Fig. 6. Attachment of cholesterol to a DNA aptamer toward the RNA hairpin of human immunodeficiency virus (HIV)-1 transactivation-responsive (TAR) element through the tetrazene-forming reaction. Sequence of the HIV-1-TAR aptamer: 5′-CCCTAGTTAGCCATCTCCC-3′. Modification conditions: HIV-1-TAR-5′-NH₂ aptamer (0.1 mM), KHCO₃ (20 mM), azide 1l (7.5 mM), and PPh₃ (2) or OPPh₃ (3) (20 mM) in EMIM OAc/DMF/DMSO (2 : 1 : 1) at 50 °C for 2 h. (A) Chemical structure of cholesterol azide (1l). (B) Agarose gel analysis of HIV-1-TAR-5′-NH₂ aptamer modified with cholesterol azide (1l) in the presence of triphenylphosphine oxide (3), triphenylphosphine (2a) JohnPhos (2h), and sulfonate-substituted triphenylphosphine (2e). Degree of conversion was calculated by quantification of the unmodified DNA bands in comparison with the triphenylphosphine oxide condition as 100% of the starting material. (C) Matrix-assisted laser desorption/ionization (MALDI-MS) analysis of the modification of HIV-1-TAR-5′ NH₂ aptamer with azide 1l and triphenylphosphine oxide (top, negative control) or triphenylphosphine (bottom). (D) Confocal microscopy images of HeLa cells stained with HIV-1-TAR aptamer hybridized with its complementary DNA-Cy5 conjugate (magenta). Top: cholesterol-modified aptamer (azide/PPh₃-treated aptamer). Bottom: unmodified aptamer (azide/OPPh₃-treated aptamer). Green: actin filament stain with phalloidin–CF488 conjugate. Scale bar: 20 μm.

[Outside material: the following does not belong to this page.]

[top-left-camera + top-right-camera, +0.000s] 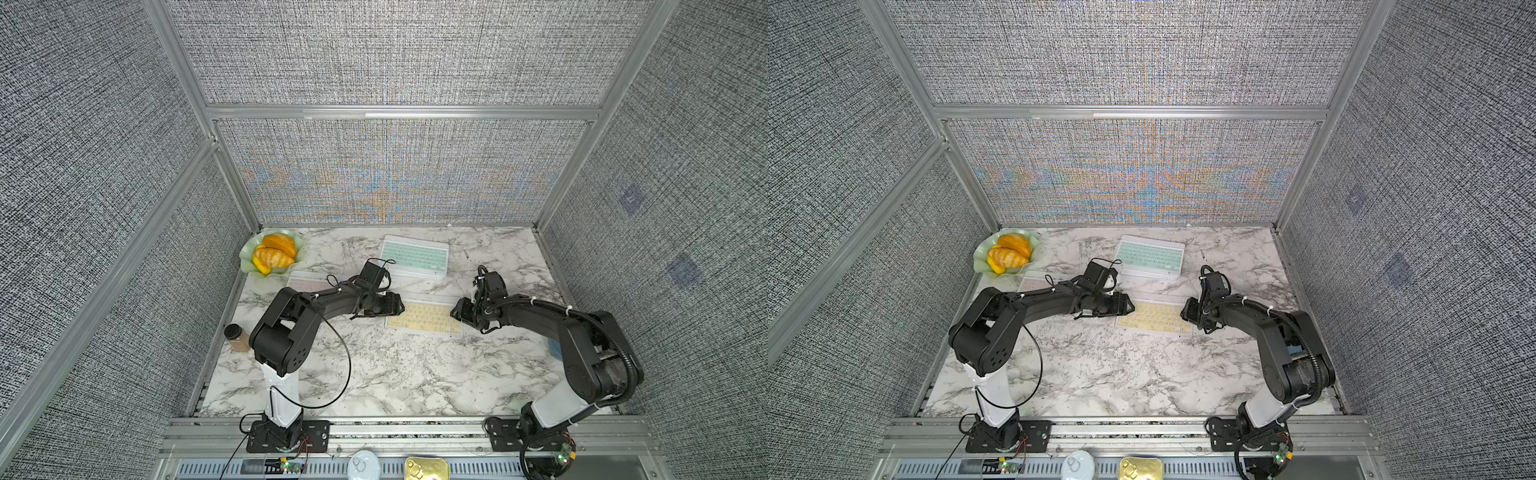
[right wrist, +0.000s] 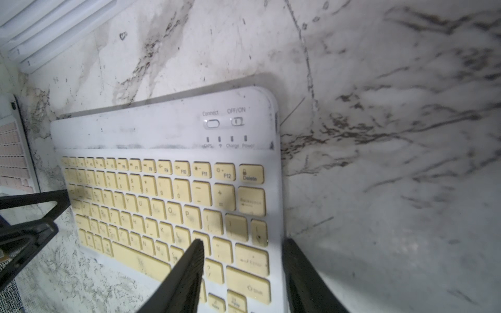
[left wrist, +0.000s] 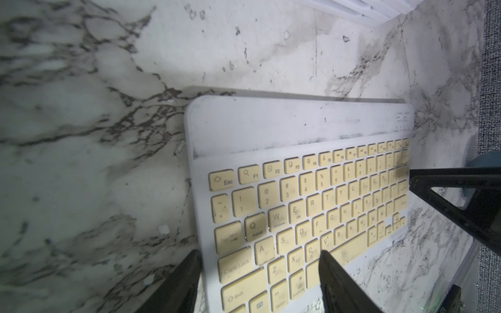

Fig. 7. Tetrazene-forming reaction of DNA aptamer with the Her2 receptor. Sequence of the Her2 aptamer: 5′-GCAGCGGTGTGGGGGCAGCGGTGTGGGGGCAGCGGTGTGGGG-3′. Modification conditions: Her2 aptamer-5′-NH₂ aptamer (0.1 mM), KHCO₃ (20 mM), biotin azide (7.5 mM), and PPh₃ (20 mM) in EMIM OAc/DMF/DMSO (2 : 1 : 1 ratio) at 50 °C for 2 h. (A) Partial crystal structure of Her2 receptor (PDB ID: 1N8Z). (B) Confocal microscopy images of Her2-overexpressing SK-BR-3 cells stained with biotin-modified Her2 aptamer (top), unmodified aptamer (middle), or biotin-modified Her2 aptamer hybridized with complementary DNA sequence (bottom). The bound aptamer was visualized by streptavidin–fluorophore (Cy5) conjugate (1:50 dilution) shown in magenta. Blue: nuclear stain with DAPI. DIC: differential interference contrast. Scale bar: 20 μm.